## DATA FOR REVIEW:
= = = =

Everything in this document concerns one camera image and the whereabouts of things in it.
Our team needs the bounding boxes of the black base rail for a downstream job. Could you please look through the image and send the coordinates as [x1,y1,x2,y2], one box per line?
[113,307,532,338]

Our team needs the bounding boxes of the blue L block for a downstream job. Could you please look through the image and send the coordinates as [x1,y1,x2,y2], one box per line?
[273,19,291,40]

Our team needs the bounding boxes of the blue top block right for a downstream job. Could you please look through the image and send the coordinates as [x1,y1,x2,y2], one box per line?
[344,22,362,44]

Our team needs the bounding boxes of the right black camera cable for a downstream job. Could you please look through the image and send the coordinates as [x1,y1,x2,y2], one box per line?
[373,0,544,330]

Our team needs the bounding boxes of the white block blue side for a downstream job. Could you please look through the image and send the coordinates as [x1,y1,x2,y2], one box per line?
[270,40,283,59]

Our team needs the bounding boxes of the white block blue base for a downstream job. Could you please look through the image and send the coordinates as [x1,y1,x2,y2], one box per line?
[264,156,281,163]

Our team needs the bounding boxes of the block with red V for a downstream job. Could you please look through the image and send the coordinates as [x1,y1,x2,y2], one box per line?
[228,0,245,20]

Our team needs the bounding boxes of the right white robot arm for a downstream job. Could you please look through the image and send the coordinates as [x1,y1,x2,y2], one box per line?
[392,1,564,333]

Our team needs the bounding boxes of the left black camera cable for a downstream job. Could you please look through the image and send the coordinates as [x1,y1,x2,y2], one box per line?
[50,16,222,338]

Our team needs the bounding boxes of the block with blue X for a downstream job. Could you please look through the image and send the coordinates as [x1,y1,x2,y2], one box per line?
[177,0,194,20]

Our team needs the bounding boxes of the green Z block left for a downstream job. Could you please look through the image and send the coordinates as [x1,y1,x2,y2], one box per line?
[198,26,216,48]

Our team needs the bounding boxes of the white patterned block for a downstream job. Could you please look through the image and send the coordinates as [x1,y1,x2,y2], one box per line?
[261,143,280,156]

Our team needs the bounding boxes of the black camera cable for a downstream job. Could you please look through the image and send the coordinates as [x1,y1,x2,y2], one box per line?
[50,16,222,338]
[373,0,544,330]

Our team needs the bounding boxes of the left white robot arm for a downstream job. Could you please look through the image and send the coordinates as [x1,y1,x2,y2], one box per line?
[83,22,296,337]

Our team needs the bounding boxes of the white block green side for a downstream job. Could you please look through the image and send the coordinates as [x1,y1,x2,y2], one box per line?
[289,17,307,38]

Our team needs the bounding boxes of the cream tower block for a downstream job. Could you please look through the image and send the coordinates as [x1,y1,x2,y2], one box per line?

= = = =

Transcribe all of the material above so that it matches the source exactly.

Everything in this document concerns one camera image and the whereabouts of things in it.
Our team needs the bounding boxes of the black base rail for a downstream job. Could you please look through the image and send the coordinates as [x1,y1,x2,y2], one box per line?
[113,307,532,338]

Our team needs the bounding boxes of the blue L block for a downstream job. Could you please look through the image and send the coordinates as [x1,y1,x2,y2], one box per line?
[273,19,291,40]

Our team needs the bounding boxes of the blue top block right for a downstream job. Could you please look through the image and send the coordinates as [x1,y1,x2,y2], one box per line?
[344,22,362,44]

Our team needs the bounding boxes of the right black camera cable for a downstream job. Could you please look through the image and send the coordinates as [x1,y1,x2,y2], one box per line?
[373,0,544,330]

Our team needs the bounding boxes of the white block blue side for a downstream job. Could you please look through the image and send the coordinates as [x1,y1,x2,y2], one box per line?
[270,40,283,59]

Our team needs the bounding boxes of the white block blue base for a downstream job. Could you please look through the image and send the coordinates as [x1,y1,x2,y2], one box per line?
[264,156,281,163]

Our team needs the bounding boxes of the block with red V for a downstream job. Could you please look through the image and send the coordinates as [x1,y1,x2,y2], one box per line?
[228,0,245,20]

Our team needs the bounding boxes of the right white robot arm for a downstream job. Could you please look through the image and send the coordinates as [x1,y1,x2,y2], one box per line?
[392,1,564,333]

Our team needs the bounding boxes of the left black camera cable for a downstream job. Could you please look through the image and send the coordinates as [x1,y1,x2,y2], one box per line?
[50,16,222,338]

Our team needs the bounding boxes of the block with blue X for a downstream job. Could you please look through the image and send the coordinates as [x1,y1,x2,y2], one box per line?
[177,0,194,20]

Our team needs the bounding boxes of the green Z block left for a downstream job. Could you please look through the image and send the coordinates as [x1,y1,x2,y2], one box per line?
[198,26,216,48]

Our team needs the bounding boxes of the white patterned block for a downstream job. Could you please look through the image and send the coordinates as [x1,y1,x2,y2], one box per line?
[261,143,280,156]

Our team needs the bounding boxes of the black camera cable for a downstream job. Could you please look through the image and send the coordinates as [x1,y1,x2,y2], one box per line?
[50,16,222,338]
[373,0,544,330]

Our team needs the bounding boxes of the left white robot arm for a downstream job. Could you please look through the image and send the coordinates as [x1,y1,x2,y2], one box per line?
[83,22,296,337]

Our team needs the bounding boxes of the white block green side for a downstream job. Could you please look through the image and send the coordinates as [x1,y1,x2,y2], one box per line?
[289,17,307,38]

Our team needs the bounding boxes of the cream tower block for a downstream job. Could you please look through the image and send the coordinates as [x1,y1,x2,y2], one box per line?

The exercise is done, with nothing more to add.